▶ EXERCISE DESCRIPTION
The listing below must be repeated word for word, with its images excluded.
■ ■ ■
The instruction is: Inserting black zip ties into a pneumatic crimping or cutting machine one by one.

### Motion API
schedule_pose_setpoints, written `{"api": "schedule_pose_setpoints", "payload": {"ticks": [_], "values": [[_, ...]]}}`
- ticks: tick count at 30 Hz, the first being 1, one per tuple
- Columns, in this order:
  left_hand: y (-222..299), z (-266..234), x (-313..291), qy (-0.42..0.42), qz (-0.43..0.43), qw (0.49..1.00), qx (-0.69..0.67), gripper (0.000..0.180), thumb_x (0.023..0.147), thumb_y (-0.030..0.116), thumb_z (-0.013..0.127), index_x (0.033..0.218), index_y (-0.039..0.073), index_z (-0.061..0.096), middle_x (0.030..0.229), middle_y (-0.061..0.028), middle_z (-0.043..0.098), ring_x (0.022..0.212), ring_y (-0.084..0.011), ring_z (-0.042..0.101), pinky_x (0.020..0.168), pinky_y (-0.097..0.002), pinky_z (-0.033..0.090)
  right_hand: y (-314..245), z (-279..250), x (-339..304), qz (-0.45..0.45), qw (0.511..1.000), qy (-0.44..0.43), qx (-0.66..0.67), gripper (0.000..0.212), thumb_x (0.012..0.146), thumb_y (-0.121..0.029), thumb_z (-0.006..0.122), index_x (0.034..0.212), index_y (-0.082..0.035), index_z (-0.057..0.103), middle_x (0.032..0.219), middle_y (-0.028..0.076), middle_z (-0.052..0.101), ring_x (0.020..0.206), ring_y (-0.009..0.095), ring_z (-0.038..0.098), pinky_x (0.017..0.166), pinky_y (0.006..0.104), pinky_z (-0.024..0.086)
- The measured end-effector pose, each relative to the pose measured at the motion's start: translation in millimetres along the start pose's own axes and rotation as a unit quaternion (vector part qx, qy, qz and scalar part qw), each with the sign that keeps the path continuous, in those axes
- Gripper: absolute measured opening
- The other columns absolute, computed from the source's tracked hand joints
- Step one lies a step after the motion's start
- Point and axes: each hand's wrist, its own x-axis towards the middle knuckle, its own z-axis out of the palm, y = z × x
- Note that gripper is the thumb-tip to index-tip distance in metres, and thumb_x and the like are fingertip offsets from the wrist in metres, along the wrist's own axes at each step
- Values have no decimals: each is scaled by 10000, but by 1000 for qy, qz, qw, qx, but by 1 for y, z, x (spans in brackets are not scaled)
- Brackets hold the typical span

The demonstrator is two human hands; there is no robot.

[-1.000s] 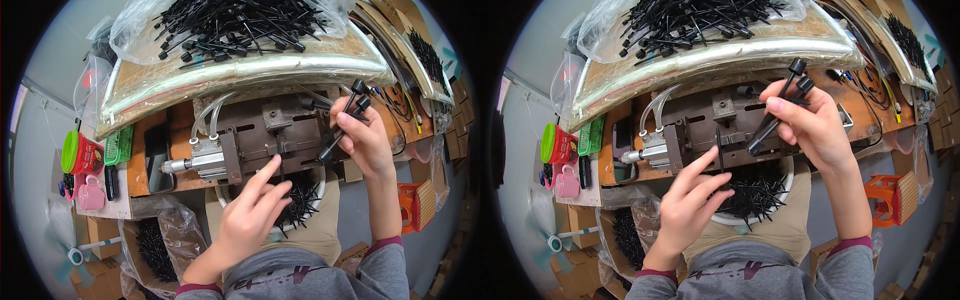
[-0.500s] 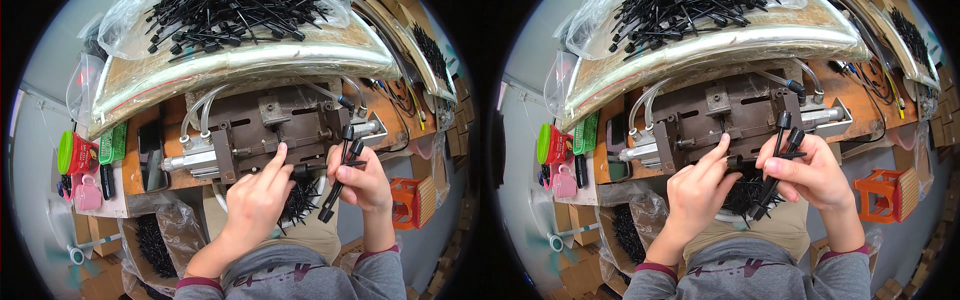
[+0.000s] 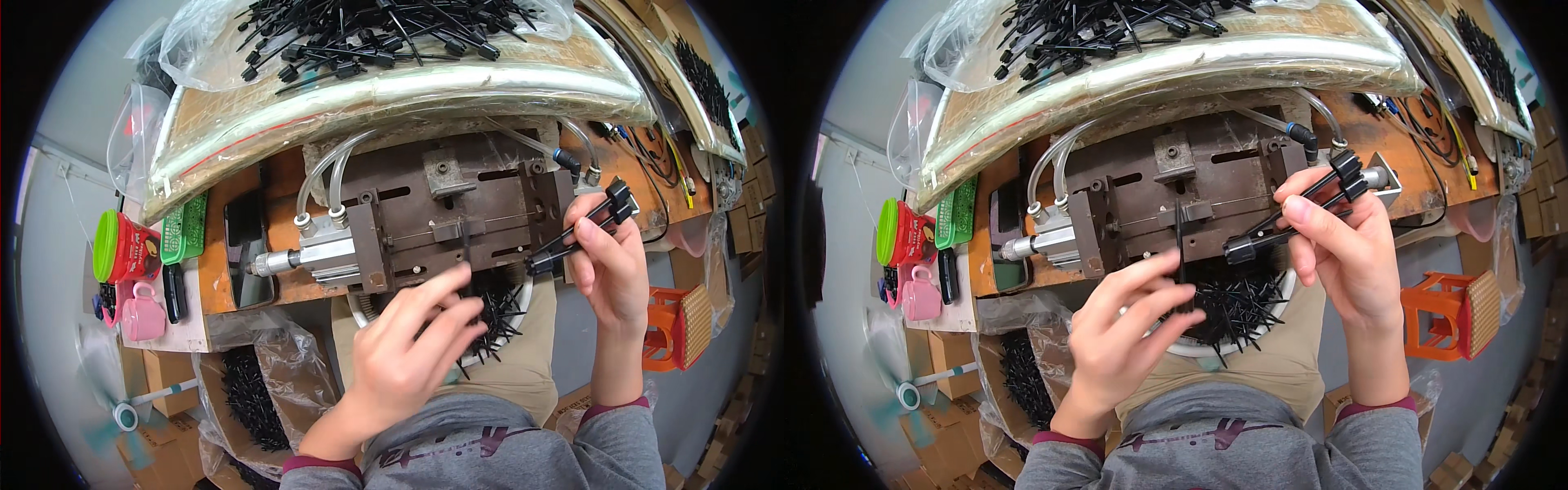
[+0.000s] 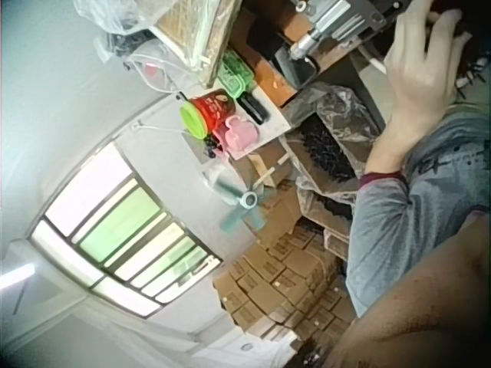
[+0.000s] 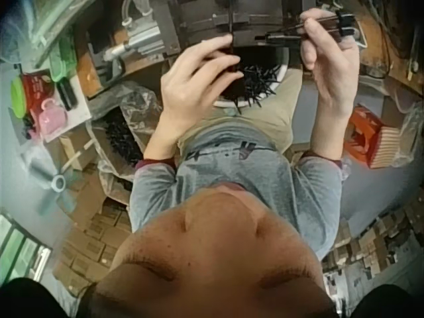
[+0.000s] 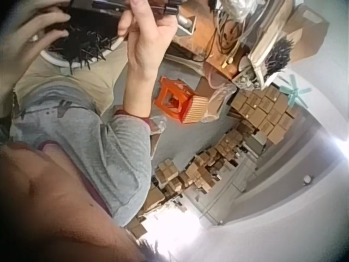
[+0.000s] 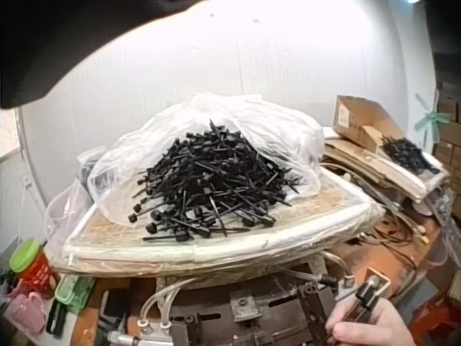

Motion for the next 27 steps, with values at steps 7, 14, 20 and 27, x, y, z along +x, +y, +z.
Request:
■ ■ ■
▶ FINAL ANSWER
The instruction is: Inserting black zip ties into a pneumatic crimping or cutting machine one by one.

### Motion API
schedule_pose_setpoints, written `{"api": "schedule_pose_setpoints", "payload": {"ticks": [_], "values": [[_, ...]]}}`
- ticks: tick count at 30 Hz, the first being 1, one per tuple
- Columns, in this order:
  left_hand: y (-222..299), z (-266..234), x (-313..291), qy (-0.42..0.42), qz (-0.43..0.43), qw (0.49..1.00), qx (-0.69..0.67), gripper (0.000..0.180), thumb_x (0.023..0.147), thumb_y (-0.030..0.116), thumb_z (-0.013..0.127), index_x (0.033..0.218), index_y (-0.039..0.073), index_z (-0.061..0.096), middle_x (0.030..0.229), middle_y (-0.061..0.028), middle_z (-0.043..0.098), ring_x (0.022..0.212), ring_y (-0.084..0.011), ring_z (-0.042..0.101), pinky_x (0.020..0.168), pinky_y (-0.097..0.002), pinky_z (-0.033..0.090)
  right_hand: y (-314..245), z (-279..250), x (-339..304), qz (-0.45..0.45), qw (0.511..1.000), qy (-0.44..0.43), qx (-0.66..0.67), gripper (0.000..0.212), thumb_x (0.012..0.146), thumb_y (-0.121..0.029), thumb_z (-0.006..0.122), index_x (0.034..0.212), index_y (-0.082..0.035), index_z (-0.057..0.103), middle_x (0.032..0.219), middle_y (-0.028..0.076), middle_z (-0.052..0.101), ring_x (0.020..0.206), ring_y (-0.009..0.095), ring_z (-0.038..0.098), pinky_x (0.017..0.166), pinky_y (0.006..0.104), pinky_z (-0.024..0.086)
- The measured end-effector pose, each relative to the pose measured at the motion's start: translation in millimetres along the start pose's own axes and rotation as a unit quaternion (vector part qx, qy, qz and scalar part qw), each with the sign that keeps the path continuous, in those axes
- Gripper: absolute measured opening
- The other columns absolute, computed from the source's tracked hand joints
- Step one lies a step after the motion's start
- Point and axes: each hand's wrist, its own x-axis towards the middle knuckle, its own z-axis out of the palm, y = z × x
- Note that gripper is the thumb-tip to index-tip distance in metres, and thumb_x and the like are fingertip offsets from the wrist in metres, along the wrist's own axes at each step
- Values have no decimals: each is scaled by 10000, but by 1000 for qy, qz, qw, qx, but by 1 for y, z, x (spans in brackets are not scaled)
- Brackets hold the typical span

The demonstrator is two human hands; there is no robot.

[-1.000s] 
[-0.500s] 
[+0.000s] 
[+0.000s] 
[+0.000s] 
[+0.000s] 
[+0.000s] 

Motion for the next 27 steps, with values at steps 7, 14, 20 and 27, x, y, z along +x, +y, +z.
Request:

The output has nothing more to it.